• What is expected
Every line from the start of the records through the line with "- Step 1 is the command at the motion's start" is to be written out exactly; pictures are not.

• Records provided
_ _ _
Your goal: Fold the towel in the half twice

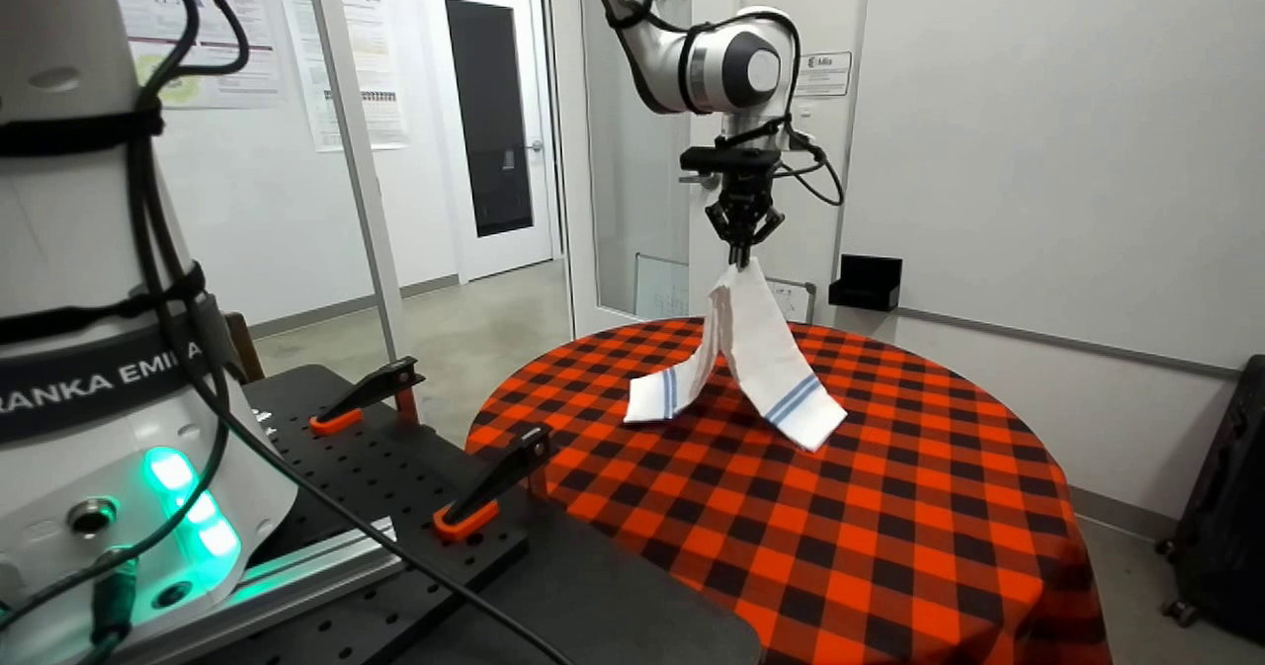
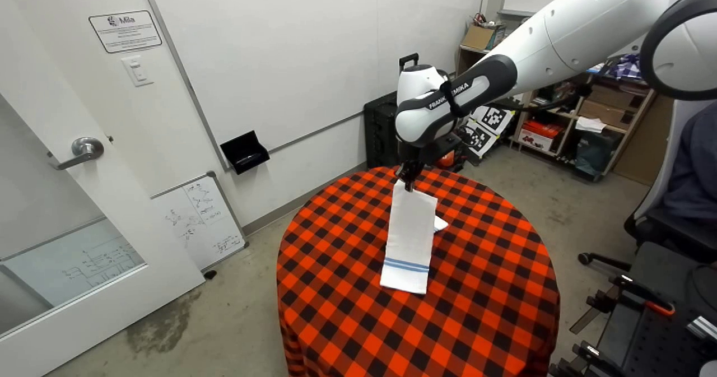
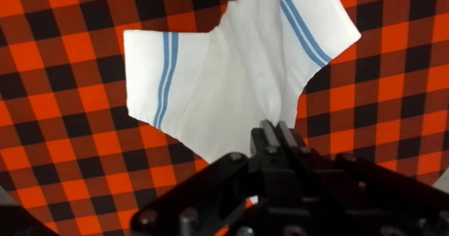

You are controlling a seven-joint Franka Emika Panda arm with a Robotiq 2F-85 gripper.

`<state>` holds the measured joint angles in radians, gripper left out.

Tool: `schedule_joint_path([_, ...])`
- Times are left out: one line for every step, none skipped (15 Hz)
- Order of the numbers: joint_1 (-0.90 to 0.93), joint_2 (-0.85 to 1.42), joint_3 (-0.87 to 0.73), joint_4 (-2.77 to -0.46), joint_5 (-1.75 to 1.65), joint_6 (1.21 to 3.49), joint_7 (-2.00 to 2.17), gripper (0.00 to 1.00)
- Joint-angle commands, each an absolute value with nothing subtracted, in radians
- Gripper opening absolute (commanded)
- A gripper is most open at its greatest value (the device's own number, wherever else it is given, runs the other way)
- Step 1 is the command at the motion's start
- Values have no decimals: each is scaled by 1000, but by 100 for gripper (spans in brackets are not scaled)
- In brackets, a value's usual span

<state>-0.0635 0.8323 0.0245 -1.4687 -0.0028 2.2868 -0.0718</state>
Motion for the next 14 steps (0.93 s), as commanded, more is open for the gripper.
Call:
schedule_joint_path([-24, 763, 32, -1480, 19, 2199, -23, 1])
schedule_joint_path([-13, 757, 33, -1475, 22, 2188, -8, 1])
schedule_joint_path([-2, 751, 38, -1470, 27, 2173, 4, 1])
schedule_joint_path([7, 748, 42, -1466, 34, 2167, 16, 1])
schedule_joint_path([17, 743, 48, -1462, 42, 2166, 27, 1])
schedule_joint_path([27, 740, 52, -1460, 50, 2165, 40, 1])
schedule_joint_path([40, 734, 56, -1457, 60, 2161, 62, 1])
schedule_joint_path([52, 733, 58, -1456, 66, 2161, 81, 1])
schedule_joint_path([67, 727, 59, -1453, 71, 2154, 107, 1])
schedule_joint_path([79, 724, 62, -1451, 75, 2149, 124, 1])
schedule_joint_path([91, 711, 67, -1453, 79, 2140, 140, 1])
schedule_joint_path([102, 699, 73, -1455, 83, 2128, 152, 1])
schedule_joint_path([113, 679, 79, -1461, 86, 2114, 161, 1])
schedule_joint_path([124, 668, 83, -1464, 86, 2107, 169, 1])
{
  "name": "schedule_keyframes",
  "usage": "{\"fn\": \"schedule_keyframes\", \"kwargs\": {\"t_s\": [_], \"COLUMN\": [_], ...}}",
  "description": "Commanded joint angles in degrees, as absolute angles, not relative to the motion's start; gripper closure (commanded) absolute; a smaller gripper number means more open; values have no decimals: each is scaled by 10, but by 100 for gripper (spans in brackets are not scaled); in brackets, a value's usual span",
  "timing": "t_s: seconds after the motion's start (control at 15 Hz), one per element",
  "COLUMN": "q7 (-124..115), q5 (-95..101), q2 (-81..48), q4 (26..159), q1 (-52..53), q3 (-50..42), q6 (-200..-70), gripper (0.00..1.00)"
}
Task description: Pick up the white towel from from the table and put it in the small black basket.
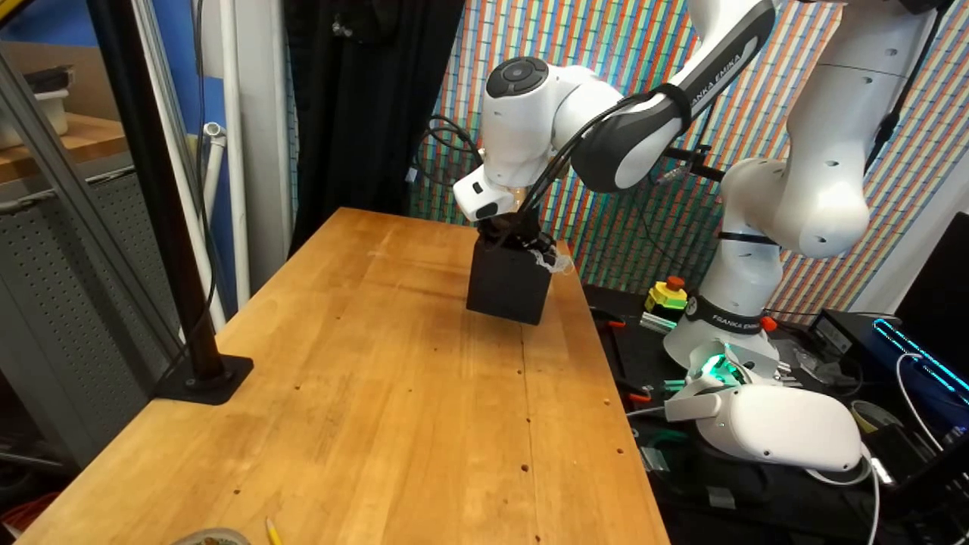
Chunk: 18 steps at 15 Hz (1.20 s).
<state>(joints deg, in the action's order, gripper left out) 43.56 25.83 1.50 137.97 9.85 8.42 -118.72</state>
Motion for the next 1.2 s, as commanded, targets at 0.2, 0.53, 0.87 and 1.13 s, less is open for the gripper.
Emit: {"fn": "schedule_keyframes", "kwargs": {"t_s": [0.2,0.53,0.87,1.13], "q7": [520,538,526,532], "q5": [118,17,5,3], "q2": [3,-1,19,59], "q4": [1330,1301,1285,1276], "q1": [100,113,115,106], "q3": [89,106,111,98], "q6": [-1134,-1086,-1091,-1091], "gripper": [96,96,96,95]}}
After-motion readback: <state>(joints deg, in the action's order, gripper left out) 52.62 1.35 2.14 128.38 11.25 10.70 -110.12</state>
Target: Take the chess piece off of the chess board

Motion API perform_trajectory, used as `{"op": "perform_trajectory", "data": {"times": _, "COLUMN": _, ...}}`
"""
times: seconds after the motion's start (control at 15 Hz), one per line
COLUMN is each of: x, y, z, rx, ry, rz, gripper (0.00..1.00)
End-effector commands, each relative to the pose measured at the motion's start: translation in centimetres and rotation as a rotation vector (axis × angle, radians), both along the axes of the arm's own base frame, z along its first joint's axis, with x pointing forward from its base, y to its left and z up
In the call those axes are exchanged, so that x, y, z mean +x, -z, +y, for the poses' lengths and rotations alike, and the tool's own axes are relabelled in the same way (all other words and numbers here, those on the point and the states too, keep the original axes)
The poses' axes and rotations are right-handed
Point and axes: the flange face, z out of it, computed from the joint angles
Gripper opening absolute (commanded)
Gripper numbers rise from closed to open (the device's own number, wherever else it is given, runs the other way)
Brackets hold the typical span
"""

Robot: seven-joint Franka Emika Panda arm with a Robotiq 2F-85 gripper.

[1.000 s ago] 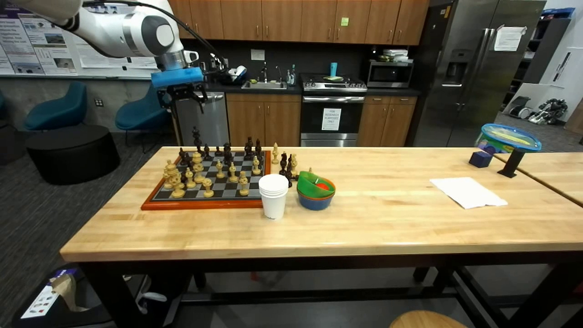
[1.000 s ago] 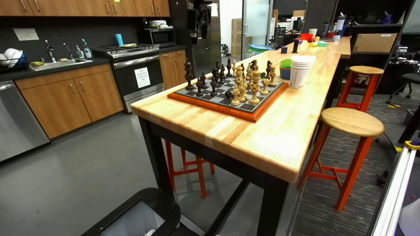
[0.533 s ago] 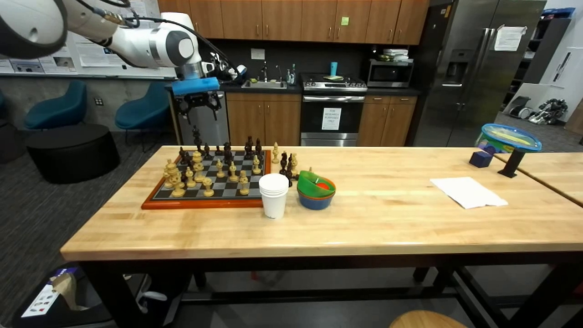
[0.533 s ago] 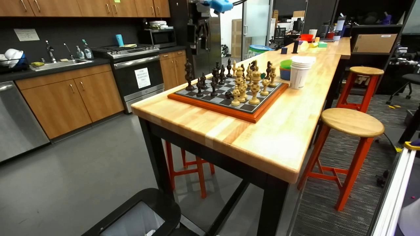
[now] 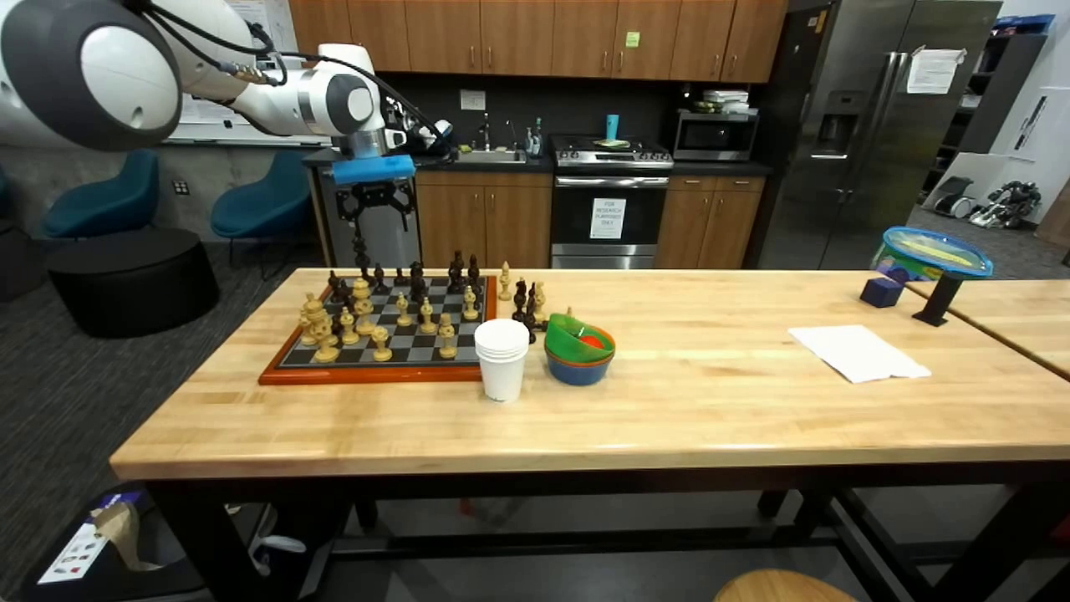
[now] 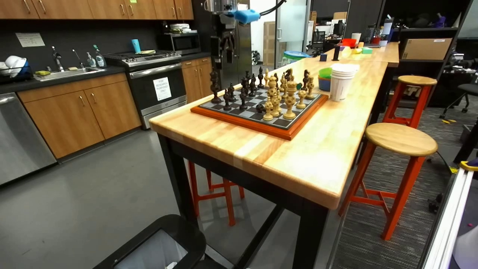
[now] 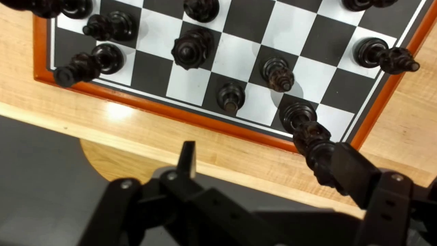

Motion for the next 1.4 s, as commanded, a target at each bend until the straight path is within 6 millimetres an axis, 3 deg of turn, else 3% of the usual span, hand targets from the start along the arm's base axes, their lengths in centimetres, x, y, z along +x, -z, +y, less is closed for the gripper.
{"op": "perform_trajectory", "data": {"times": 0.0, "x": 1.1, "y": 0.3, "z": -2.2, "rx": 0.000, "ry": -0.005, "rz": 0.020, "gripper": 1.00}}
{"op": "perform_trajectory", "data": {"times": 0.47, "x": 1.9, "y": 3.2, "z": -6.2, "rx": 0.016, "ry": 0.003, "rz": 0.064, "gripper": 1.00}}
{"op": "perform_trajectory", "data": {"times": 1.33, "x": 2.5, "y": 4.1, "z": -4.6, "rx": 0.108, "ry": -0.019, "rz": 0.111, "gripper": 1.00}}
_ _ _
• Written reply
Your goal: Fold the towel in the half twice


You are controlling a seven-joint Franka Emika Panda arm with a Robotiq 2F-85 gripper.

`<state>` holds the measured joint angles in radians, gripper left out.

Tool: `schedule_joint_path([_, ...])`
- Times are left out: one line for every step, none skipped (15 Hz)
- Order of the numbers: joint_1 (-0.90 to 0.93), joint_2 (-0.85 to 1.42), joint_3 (-0.87 to 0.73), joint_4 (-2.77 to -0.46), joint_5 (-1.75 to 1.65), joint_6 (1.21 to 3.49), joint_7 (-2.00 to 2.17), gripper (0.00 to 1.00)
- Joint-angle commands, each an absolute value with nothing subtracted, in radians
- Gripper opening absolute (commanded)
- A gripper is most open at its greatest value (the device's own number, wherever else it is given, runs the other way)
- Step 1 is the command at the motion's start

The output is complete as shown.